Prior to entering the world of J. R. R. Tolkien as part of Amazon’s upcoming Lord of the Rings series, Markella Kavenagh undertook an exploration of queer love and intimacy in regional Victoria via Katie Found’s My First Summer.
While there is a sizeable gulf in the scale of the two projects – My First Summer was made on a shoestring budget and Amazon reportedly paid close to $US250 million for the rights to LOTR back in 2017 – both are set to reach a global audience, with the Australian independent film sold to international distributors Salzgeber, Peccadillo, Nexo Plus, Supo Mungam and Outplay for a Q2 2022 release.
Currently streaming on Stan, the coming-of-age drama will soon be available on VOD in the US, UK, Ireland, France, Germany, Switzerland, Austria, Scandinavia, Brazil, Spain and Japan.

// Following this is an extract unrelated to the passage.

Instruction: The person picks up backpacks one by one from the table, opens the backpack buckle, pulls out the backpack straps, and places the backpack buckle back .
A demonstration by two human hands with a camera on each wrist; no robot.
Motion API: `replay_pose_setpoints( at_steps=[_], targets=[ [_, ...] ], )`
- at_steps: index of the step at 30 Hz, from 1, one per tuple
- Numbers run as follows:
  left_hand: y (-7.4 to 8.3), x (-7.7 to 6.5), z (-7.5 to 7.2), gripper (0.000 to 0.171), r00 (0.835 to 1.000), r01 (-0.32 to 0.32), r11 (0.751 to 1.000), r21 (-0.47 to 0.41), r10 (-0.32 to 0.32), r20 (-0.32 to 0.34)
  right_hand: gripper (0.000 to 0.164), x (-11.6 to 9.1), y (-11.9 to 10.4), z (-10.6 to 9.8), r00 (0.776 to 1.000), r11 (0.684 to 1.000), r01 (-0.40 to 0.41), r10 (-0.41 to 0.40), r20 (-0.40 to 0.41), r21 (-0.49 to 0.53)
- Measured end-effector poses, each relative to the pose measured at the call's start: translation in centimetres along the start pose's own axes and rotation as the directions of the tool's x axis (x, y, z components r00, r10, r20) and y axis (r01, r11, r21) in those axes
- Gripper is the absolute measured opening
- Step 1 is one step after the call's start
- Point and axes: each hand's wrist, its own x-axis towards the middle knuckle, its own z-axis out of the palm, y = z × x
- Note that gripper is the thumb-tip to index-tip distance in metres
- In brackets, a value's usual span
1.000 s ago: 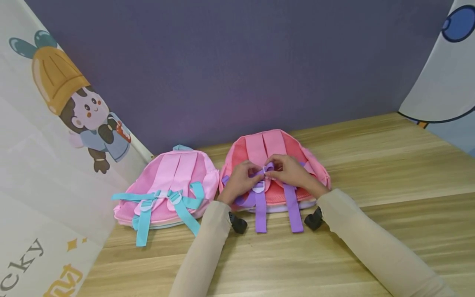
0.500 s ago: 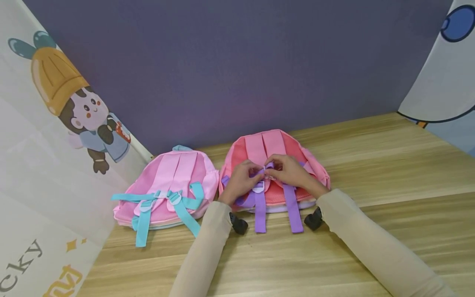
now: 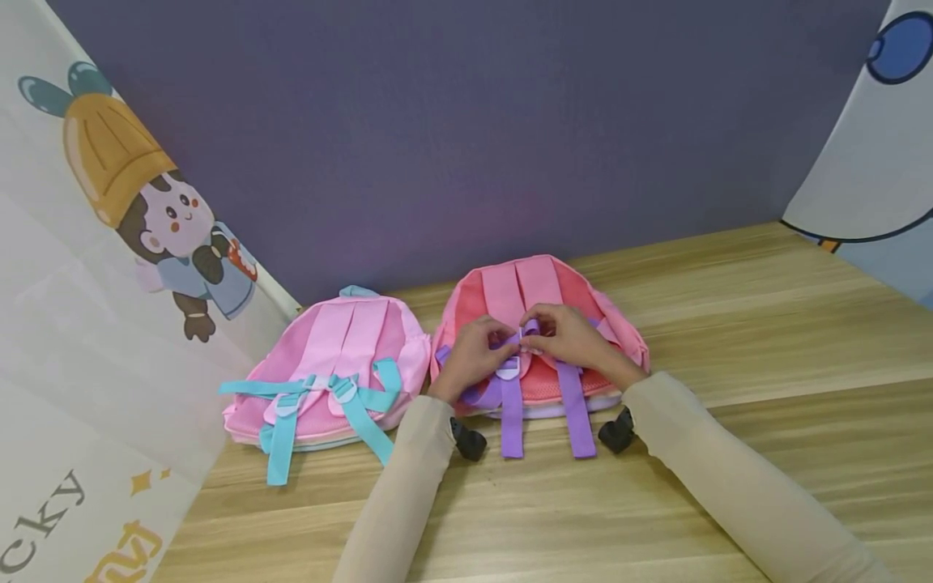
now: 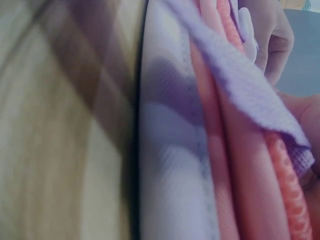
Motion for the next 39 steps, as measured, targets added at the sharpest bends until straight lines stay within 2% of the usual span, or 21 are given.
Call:
replay_pose_setpoints(
  at_steps=[15,21,39],
  targets=[
    [0.34,0.05,0.30,0.022,1.000,0.005,1.000,-0.016,-0.005,0.005,0.018,0.05,-0.13,-0.12,1.000,1.000,-0.015,0.015,0.009,-0.020],
    [0.41,-0.06,0.29,0.029,1.000,0.011,1.000,-0.018,-0.010,0.008,0.017,0.05,-0.10,-0.09,1.000,1.000,-0.017,0.017,0.014,0.006],
    [0.72,0.19,0.78,0.031,0.999,0.002,0.997,0.071,0.000,-0.033,0.014,0.20,-0.08,-0.05,0.998,0.998,-0.057,0.056,0.038,0.019]
  ],
)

Kavenagh plays Claudia, a 16-year-old that has grown up in isolation from the outside world and finds herself stranded on a remote property after her mother’s death. She confronts a new set of circumstances when Grace (Maiah Stewardson), a spirited local teen, appears in the garden like a mirage, with the pair offering each other support, love and intimacy as they learn the restorative power of human connection. Conflict emerges when the adult world closes in and threatens their secret summer love.
Written and directed by Found, the film was produced by Alisha Hnatjuk and Noise and Light’s Jonathan Auf Der Heide, with Matthew Chuang serving as cinematographer.
After premiering at last year’s Adelaide Film Festival, it went on to screen locally at the Mardi Gras and the Melbourne Queer Film Festivals and internationally at BFI Flare in London, the Santa Barbara Film Festival, Canada’s Inside Out Film Festival, and the Outshine Film Festival in the US.
Kavenagh told IF the film’s focus on the connection between Claudia and Grace and how they navigate their growing relationship in the face of adversity helped to convey universal themes.
“Especially being teenagers, I think how deeply and seriously their love was taken has resonated with so many people across the globe. That’s been really wonderful to see,” she said.
“Gender expression and sexuality aren’t explicitly mentioned, it just is. I remember it being really important to Katie to ensure that sexuality wasn’t an obstacle preventing them from being together and that the focus is their connection and care for each other.”
The young actress has been back in Melbourne after wrapping season one of the Lord of the Rings in New Zealand, where she joined fellow Australian actors Tyroe Muhafidin, Charlie Vickers, Geoff Morrell, Fabian McCallan and Sara Zwangobani.
Kavenagh was reportedly one of the first attached to the prequel fantasy series, which will premiere on Prime Video on Friday, September 2, 2022.
It’s the latest feather in the cap of a burgeoning career that has already included roles in The Cry, Romper Stomper, Picnic at Hanging Rock, and True History of the Kelly Gang.
The 21-year-old said acting in projects alongside “super passionate” creatives had been a common thread for her so far.
“There’s a real respect between the people that you’re working with, so I feel if that can carry over to the next project I do, then I’ll be very content,” she said.
“It can get overwhelming if you start to focus or dwell on the scale of something.
“It’s really helpful to focus on the story that you’re telling and telling it truthfully, as well as being respectful of everyone who you’re collaborating with.”
While Lord of the Rings is set to relocate to the UK for the production of a second season, Kavenagh is focused on making the most of her time in Australia, including exploring other sides of her craft, such as writing.
“My number one priority is acting but I really appreciate how writing can create some opportunities, hopefully in roles that I would either write for myself or other actors and people that I love that I really want to see in projects,” she said.
“I’ve got so much to learn, so I’m just doing various exercises at this point, but I do feel like with acting that you are at the mercy of other people’s decisions, so it’s really nice to feel like you have some kind of control or an opportunity to create opportunities for yourself at some point.”